(Beginning of Records for the task)
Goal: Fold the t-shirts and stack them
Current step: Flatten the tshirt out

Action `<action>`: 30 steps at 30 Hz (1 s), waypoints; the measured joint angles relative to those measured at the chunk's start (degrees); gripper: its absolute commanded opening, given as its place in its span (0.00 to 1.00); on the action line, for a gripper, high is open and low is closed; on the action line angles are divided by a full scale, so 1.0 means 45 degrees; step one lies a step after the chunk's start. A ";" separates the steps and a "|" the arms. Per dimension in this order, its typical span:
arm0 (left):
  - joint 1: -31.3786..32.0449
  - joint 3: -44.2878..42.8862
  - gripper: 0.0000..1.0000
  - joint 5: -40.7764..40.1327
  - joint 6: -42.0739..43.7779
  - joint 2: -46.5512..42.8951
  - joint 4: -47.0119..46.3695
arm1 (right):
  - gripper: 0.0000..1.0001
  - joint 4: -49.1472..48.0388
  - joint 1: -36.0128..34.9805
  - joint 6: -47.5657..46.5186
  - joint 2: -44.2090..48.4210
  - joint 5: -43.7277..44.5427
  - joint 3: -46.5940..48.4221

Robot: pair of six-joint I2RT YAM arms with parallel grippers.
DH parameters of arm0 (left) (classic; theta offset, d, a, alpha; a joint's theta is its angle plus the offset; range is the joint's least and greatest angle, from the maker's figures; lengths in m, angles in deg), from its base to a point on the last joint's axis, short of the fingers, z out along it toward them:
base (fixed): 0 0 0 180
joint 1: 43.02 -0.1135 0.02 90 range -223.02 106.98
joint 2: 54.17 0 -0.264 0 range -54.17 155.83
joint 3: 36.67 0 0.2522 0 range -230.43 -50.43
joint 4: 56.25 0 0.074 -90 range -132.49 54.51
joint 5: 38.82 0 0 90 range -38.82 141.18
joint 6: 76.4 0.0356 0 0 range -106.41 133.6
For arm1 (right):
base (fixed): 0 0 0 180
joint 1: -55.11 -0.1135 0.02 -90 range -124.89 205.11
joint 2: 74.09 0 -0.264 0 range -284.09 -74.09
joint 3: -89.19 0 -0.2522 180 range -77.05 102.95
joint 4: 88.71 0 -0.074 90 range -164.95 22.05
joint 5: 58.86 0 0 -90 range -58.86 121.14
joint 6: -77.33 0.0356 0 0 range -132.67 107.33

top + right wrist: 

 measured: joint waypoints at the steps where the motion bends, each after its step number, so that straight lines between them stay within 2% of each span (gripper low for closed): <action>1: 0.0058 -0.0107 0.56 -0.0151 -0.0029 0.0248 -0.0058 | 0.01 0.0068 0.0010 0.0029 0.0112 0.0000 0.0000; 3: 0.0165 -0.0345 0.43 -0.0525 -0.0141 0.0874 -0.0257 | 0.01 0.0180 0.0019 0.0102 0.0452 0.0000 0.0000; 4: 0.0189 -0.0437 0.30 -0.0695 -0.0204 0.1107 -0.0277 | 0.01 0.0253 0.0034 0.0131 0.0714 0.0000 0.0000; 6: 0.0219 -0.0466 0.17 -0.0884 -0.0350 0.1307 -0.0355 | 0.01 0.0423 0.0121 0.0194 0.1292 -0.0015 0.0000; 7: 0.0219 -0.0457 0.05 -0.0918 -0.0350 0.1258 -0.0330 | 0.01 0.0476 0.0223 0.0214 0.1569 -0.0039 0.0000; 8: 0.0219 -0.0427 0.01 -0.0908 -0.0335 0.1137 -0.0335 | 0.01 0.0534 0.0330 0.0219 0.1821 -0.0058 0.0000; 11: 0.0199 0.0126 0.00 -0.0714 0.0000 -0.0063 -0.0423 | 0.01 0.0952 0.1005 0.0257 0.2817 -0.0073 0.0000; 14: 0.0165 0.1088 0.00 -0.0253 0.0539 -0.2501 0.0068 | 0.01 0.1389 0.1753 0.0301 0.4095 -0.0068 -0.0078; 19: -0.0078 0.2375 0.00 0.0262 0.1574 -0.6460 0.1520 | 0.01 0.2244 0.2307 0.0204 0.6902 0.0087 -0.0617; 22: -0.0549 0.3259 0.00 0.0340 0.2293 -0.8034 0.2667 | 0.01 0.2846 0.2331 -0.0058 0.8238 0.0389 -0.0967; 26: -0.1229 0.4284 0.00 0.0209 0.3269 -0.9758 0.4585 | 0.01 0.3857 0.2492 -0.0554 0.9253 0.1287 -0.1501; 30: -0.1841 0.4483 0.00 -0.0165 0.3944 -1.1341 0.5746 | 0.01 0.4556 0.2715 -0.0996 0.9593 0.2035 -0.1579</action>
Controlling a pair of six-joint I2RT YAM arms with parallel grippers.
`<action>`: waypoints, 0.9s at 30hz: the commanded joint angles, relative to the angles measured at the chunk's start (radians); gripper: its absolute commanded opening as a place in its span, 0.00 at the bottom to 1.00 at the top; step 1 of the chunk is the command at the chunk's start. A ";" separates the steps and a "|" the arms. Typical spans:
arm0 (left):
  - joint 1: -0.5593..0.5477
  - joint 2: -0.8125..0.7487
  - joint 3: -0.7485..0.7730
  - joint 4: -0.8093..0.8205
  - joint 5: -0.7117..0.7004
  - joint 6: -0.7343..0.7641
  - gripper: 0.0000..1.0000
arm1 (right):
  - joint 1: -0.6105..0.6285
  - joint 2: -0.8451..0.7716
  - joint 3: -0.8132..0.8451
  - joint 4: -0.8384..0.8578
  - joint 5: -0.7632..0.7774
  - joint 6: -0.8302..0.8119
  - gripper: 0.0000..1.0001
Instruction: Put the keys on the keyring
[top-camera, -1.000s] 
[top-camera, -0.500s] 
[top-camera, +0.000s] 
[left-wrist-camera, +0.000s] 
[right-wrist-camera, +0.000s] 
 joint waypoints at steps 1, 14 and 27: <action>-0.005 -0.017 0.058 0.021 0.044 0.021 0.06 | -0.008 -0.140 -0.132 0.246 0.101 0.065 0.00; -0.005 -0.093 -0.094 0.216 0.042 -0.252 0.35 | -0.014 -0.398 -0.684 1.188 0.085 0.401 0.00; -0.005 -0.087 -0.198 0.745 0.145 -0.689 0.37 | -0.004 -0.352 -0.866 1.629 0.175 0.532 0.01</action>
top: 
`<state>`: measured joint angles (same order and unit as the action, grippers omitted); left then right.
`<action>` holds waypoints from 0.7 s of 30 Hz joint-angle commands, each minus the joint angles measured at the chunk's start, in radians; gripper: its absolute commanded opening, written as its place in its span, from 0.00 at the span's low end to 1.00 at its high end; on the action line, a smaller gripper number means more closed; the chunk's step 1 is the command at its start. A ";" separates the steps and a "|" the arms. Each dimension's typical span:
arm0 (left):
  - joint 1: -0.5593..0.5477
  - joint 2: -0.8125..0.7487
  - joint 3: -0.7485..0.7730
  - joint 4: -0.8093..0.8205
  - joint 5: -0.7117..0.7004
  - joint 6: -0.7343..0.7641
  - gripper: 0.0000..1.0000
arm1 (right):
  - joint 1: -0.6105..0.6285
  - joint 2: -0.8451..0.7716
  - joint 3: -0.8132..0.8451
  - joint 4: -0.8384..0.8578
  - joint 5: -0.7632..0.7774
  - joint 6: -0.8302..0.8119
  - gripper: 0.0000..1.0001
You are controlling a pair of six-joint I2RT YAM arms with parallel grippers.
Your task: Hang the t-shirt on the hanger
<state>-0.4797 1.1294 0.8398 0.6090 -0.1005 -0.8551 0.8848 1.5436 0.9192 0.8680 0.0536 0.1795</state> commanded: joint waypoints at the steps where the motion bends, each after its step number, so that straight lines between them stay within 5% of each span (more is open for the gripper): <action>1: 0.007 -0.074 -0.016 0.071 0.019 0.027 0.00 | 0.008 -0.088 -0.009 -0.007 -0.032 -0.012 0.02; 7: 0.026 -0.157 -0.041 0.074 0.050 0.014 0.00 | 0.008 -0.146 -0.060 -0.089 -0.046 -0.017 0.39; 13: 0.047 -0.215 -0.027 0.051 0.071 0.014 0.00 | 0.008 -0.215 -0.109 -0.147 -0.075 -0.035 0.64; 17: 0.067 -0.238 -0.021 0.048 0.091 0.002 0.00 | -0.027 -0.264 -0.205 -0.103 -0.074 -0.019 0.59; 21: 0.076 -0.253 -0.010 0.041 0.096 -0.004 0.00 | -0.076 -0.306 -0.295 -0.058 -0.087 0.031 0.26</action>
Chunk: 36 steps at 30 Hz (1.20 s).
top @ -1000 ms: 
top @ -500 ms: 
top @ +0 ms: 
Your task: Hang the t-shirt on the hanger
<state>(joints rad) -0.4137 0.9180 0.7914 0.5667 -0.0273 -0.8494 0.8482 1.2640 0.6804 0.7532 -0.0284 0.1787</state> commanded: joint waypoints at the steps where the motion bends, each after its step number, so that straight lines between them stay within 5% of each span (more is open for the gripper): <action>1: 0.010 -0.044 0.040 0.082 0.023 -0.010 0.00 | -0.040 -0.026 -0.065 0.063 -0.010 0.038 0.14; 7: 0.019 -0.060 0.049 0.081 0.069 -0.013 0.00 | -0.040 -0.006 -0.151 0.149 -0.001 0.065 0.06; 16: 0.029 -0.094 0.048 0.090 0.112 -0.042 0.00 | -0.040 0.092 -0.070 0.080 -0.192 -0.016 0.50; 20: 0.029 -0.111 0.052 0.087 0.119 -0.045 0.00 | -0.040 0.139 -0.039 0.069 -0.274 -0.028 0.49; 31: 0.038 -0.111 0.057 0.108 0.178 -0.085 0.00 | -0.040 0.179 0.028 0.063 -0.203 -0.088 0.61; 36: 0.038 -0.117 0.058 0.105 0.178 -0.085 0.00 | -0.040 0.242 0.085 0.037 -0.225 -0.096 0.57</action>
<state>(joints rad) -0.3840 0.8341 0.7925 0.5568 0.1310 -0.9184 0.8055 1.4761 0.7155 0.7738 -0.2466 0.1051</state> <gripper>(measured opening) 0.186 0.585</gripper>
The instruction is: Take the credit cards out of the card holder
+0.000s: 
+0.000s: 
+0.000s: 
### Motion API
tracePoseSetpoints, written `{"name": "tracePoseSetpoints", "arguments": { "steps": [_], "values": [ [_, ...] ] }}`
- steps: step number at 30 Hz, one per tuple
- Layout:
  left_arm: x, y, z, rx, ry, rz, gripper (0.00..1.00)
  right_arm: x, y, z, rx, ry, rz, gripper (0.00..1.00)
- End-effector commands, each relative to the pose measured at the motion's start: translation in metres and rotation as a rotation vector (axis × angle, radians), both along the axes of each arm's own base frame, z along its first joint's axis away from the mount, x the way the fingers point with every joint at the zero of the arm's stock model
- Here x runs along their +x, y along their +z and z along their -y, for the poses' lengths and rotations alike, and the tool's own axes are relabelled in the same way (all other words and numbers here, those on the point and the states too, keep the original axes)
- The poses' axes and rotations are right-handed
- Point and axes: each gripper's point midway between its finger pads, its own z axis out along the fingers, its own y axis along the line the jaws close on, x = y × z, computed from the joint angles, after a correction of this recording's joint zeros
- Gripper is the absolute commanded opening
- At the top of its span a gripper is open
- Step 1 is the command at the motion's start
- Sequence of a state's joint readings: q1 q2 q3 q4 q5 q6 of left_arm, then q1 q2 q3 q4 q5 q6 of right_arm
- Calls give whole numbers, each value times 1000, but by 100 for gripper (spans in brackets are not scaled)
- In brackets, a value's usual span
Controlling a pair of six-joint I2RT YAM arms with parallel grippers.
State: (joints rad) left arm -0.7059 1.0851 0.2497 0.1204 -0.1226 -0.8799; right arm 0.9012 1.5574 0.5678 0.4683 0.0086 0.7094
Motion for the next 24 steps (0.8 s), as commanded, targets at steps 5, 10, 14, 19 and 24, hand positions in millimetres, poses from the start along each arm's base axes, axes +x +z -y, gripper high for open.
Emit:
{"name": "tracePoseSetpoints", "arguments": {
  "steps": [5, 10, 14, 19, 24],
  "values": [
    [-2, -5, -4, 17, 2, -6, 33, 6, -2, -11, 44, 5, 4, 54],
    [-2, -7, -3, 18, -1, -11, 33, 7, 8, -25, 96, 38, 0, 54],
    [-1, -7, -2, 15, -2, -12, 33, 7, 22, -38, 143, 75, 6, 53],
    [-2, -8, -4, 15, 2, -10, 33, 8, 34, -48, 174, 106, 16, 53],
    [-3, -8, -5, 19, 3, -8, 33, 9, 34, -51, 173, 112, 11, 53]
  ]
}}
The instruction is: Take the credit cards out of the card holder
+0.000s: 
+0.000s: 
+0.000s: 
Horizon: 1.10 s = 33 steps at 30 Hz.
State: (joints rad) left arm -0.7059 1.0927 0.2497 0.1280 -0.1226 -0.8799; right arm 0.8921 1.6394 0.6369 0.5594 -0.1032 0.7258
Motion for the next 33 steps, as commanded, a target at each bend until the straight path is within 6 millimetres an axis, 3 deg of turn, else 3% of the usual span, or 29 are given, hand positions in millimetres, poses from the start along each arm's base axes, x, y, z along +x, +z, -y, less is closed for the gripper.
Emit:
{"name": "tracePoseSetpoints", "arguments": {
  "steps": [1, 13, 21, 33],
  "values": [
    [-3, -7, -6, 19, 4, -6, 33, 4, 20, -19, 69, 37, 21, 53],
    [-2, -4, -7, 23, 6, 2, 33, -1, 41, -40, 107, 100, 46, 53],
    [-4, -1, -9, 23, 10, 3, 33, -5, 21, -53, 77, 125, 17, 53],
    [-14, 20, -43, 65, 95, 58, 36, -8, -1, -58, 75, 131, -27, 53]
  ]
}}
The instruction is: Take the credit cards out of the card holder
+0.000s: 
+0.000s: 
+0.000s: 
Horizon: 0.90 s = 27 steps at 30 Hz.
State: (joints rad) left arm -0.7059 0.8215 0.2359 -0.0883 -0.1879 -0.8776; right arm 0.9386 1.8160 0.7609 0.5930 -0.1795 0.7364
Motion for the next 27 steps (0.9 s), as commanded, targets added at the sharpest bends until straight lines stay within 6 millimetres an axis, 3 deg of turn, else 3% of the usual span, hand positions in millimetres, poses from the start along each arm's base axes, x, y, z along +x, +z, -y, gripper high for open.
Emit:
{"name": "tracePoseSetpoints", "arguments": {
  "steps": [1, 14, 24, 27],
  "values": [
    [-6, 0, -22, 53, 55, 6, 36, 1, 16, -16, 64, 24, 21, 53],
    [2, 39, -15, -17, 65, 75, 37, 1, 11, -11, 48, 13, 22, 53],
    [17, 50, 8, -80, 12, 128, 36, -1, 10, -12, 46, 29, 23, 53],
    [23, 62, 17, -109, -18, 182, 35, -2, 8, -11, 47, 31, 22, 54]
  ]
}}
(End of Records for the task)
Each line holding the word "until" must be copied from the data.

◆ **Solution for this exercise**
Motion for the next 33 steps, as commanded, a target at each bend until the straight path is within 6 millimetres an axis, 3 deg of turn, else 3% of the usual span, or 29 are given, hand positions in millimetres, poses from the start along each arm's base axes, x, y, z along +x, +z, -y, less is closed for the gripper.
Motion for the next 27 steps (0.9 s), as commanded, targets added at the sharpest bends until straight lines stay within 6 millimetres an axis, 3 deg of turn, else 3% of the usual span, hand positions in millimetres, poses from the start along each arm's base axes, x, y, z along +x, +z, -y, gripper high for open.

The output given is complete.